11. Sesi Curhat Dadakan dengan Tuan Penghancur Rencana

5.5K 1.1K 225
                                    

Selamat tanggal satu!
Selamat bulan baru, selamat gajian, dan selamat membaca kerandoman Airish dan kepolosan Caraka! 😍

(*)

Bagaimana jika kebenaran lebih buruk daripada pikiran-pikiran buruk yang terus menghantuimu selama ini?

Ada yang bilang, terlalu lama memendam suatu keinginan sering berakhir dengan kekecewaan, karena ekspektasi dan realitanya kebanting. Mungkin itu yang Irish rasakan saat ini. Setelah berminggu-minggu penuh kekhawatiran dan kecemasan, pertanyaan yang ditahan-tahan sampai terasa seperti bisul nggak pecah-pecah, jawaban yang dia dapatkan ternyata hanya sesingkat itu.

"Well ... that was cute."

Bukan hanya jawaban singkat yang sama sekali nggak menjelaskan apa pun, melainkan ekspresi Caraka yang tersenyum superlembut dan supermanis ketika mengatakan itu membuat Irish terpana untuk sesaat.

Ekspresi apa yang barusan gue lihat itu?

Caraka memang bukan laki-laki pemurung yang senyumnya seribu tahun sekali. Namun, Caraka juga bukan tipe orang yang bisa tersenyum dengan mata yang bersinar lembut, seolah-olah tengah mengingat kenangan indah di masa lalu, seolah tengah mengingat sesuatu yang akan terus membuatnya tersenyum seperti itu. Senyum polos dan tulus, yang membuat jantung Irish berdetak lebh cepat dari yang seharusnya. Membuat Irish berpikir untuk memotretnya agar bisa dilihat lagi di lain waktu.

Hus! Bukan saatnya mikir kayak gitu, Rish!

"Maksudnya gimana sih, Pak? Waktu itu saya ngomong apa aja? Tolong jelaskan, soalnya saya sendiri nggak ingat apa-apa soal itu," desak Irish. "Asal Pak Caraka tahu—ini saya jujur-jujur aja biar Pak Caraka jatuh iba—berminggu-minggu saya nggak enak makan, nggak enak tidur, nggak fokus kerja, gara-gara kepikiran soal itu. Ketemu Pak Caraka rasanya kayak ketemu polisi waktu nggak bawa STNK dan SIM—"

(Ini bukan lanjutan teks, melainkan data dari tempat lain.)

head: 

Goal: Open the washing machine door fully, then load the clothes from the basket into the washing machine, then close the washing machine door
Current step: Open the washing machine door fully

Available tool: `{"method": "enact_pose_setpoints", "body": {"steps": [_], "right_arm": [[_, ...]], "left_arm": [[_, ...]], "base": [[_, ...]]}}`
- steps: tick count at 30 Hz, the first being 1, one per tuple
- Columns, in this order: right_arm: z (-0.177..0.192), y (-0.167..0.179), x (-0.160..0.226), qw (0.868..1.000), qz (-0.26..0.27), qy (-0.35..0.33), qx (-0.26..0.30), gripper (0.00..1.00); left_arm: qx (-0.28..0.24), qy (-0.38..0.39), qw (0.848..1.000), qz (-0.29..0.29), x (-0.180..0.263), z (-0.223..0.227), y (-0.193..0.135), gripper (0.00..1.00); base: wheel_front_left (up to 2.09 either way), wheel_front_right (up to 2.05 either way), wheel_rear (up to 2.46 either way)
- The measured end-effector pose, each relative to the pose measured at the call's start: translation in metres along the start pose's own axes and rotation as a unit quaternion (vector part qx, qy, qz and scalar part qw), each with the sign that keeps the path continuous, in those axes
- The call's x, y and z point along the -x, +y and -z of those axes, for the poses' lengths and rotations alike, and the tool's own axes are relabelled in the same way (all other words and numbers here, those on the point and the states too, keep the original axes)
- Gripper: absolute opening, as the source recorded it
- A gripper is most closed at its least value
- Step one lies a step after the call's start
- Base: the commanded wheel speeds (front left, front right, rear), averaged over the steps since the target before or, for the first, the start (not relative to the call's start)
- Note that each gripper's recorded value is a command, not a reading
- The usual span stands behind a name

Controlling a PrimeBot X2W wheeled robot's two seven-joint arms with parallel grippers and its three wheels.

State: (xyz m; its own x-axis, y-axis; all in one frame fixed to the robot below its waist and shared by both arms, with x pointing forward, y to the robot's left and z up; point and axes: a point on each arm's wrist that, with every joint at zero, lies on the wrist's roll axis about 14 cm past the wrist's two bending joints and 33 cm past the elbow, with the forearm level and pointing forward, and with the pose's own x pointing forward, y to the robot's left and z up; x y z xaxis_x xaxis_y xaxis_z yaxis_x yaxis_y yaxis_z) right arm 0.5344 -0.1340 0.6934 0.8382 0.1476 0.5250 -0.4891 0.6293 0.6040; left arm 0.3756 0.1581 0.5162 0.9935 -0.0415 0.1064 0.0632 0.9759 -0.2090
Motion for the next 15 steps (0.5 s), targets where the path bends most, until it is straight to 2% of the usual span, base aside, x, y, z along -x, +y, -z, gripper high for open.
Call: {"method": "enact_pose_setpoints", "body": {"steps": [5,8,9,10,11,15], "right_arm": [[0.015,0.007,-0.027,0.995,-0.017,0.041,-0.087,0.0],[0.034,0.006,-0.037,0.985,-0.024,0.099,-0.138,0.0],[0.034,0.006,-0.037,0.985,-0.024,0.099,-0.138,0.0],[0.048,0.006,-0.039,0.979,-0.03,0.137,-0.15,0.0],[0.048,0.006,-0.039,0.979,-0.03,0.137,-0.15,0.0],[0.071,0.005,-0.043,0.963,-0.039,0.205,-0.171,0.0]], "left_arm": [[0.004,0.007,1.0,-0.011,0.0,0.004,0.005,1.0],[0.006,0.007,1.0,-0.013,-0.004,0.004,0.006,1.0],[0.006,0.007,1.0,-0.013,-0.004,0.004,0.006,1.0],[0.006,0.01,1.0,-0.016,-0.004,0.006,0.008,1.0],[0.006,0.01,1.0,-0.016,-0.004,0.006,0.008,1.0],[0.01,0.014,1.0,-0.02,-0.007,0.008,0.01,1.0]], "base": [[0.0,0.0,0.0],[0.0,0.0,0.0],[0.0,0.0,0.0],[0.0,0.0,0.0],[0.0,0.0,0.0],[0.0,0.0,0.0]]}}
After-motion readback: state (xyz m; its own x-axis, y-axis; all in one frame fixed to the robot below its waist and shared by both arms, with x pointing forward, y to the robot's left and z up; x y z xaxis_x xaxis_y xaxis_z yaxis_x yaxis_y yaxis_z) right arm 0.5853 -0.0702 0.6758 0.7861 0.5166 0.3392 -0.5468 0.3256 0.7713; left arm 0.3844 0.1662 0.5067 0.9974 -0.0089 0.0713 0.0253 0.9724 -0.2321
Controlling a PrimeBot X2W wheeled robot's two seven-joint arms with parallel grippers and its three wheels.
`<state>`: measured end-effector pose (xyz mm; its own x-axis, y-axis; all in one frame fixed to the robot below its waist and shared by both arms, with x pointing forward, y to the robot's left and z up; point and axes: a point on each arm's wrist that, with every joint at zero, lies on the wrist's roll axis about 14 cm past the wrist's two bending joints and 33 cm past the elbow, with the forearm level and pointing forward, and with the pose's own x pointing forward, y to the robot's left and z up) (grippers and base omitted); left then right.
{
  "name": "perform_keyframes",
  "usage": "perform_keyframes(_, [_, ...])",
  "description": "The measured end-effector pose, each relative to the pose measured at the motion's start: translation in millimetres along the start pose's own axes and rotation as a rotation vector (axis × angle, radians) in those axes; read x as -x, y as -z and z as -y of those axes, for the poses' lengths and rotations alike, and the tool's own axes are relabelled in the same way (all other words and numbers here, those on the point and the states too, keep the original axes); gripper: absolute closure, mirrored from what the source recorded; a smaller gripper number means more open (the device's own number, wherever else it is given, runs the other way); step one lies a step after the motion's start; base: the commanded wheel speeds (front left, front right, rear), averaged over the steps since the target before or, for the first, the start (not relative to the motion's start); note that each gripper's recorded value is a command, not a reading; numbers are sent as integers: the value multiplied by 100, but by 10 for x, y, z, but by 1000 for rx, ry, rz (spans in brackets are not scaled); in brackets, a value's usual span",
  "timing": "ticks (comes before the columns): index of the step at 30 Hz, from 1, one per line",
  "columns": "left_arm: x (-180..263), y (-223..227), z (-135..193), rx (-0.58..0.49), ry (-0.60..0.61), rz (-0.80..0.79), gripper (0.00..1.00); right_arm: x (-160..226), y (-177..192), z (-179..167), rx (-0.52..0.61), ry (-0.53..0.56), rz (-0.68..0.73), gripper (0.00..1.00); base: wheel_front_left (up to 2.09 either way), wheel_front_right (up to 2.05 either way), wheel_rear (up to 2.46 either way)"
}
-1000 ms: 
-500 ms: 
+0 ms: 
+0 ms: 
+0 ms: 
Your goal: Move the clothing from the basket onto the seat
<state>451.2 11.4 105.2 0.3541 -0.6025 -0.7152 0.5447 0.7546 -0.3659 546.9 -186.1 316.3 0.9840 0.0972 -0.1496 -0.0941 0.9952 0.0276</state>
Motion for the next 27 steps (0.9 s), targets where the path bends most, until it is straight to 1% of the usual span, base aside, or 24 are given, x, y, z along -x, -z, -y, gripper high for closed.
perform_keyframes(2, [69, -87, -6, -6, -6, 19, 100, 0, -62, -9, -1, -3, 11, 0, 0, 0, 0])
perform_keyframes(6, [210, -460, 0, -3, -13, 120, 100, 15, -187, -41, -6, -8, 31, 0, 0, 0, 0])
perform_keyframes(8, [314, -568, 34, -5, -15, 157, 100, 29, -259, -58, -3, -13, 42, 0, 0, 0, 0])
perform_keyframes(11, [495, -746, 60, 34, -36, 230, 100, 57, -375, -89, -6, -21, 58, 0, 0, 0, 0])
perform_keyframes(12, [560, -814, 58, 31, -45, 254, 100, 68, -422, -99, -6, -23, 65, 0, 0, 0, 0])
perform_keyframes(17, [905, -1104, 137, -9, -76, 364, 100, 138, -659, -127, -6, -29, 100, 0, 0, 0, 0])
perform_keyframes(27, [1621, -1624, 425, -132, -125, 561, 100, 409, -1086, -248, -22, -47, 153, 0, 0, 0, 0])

"Karena itu kamu selalu kelihatan kaget kalau lihat saya?"

"Iya!" seru Irish putus asa. Nggak ada lagi kamus malu dalam otaknya. Sekalian saja dibuka semua rahasia yang nggak rahasia-rahasia amat ini. "Saya malu karena mungkin saya ngomong yang aneh-aneh, dan saya juga takut dipecat karena saya nggak sopan banget."

"Mana mungkin saya pecat orang cuma karena ditelepon jam dua dini hari dan diajak ngobrol sampai hampir satu jam."

Irish ternganga sesaat, sebelum mengusap wajahnya dengan frustrasi. "Tuh kaan ... kalau dijelasin sespesifik itu rasanya makin parah," keluhnya. "Emang saya ngomong apa aja sih, Pak?"

"Banyak," jawab Caraka singkat. "Hampir satu jam, kan?"

"Ya banyak itu apa aja?" tuntut Irish. "Kan bisa dibuat poin-poinnya."

Caraka berpikir sebentar. Gayanya mengerutkan dahi seperti sedang membaca dokumen penting, membuat Irish jadi berpikir jangan-jangan Caraka benar-benar sedang menyusun poin-poin di kepalanya. Jangan-jangan, Caraka bakal membuat power point untuk presentasi?

"Sebagian besar isinya keluhan tentang pekerjaan," kata Caraka, memulai dengan ekspresi datar. "Tentang kebiasaan saya ngasih kerjaan last minutes, yang kamu sebut sebagai 'penghancur rencana'."

"Penghan ... what?" Mata Irish membeliak.

"Penghancur rencana," jawab Caraka tetap tenang, padahal Irish sudah shock parah. "Kamu juga marah-marah karena saya bikin kamu gagal kencan sama gebetan. Gara-gara gagal kencan itu, gebetan kamu malah dekat dengan perempuan lain."

Wajah Irish mulai memanas dan dia yakin sudah merah padam. Sepertinya bukan keputusan yang tepat menanyakan langsung hal ini kepada Caraka. Mungkin sebaiknya tragedi Sabtu dini hari itu disimpan jadi legenda saja.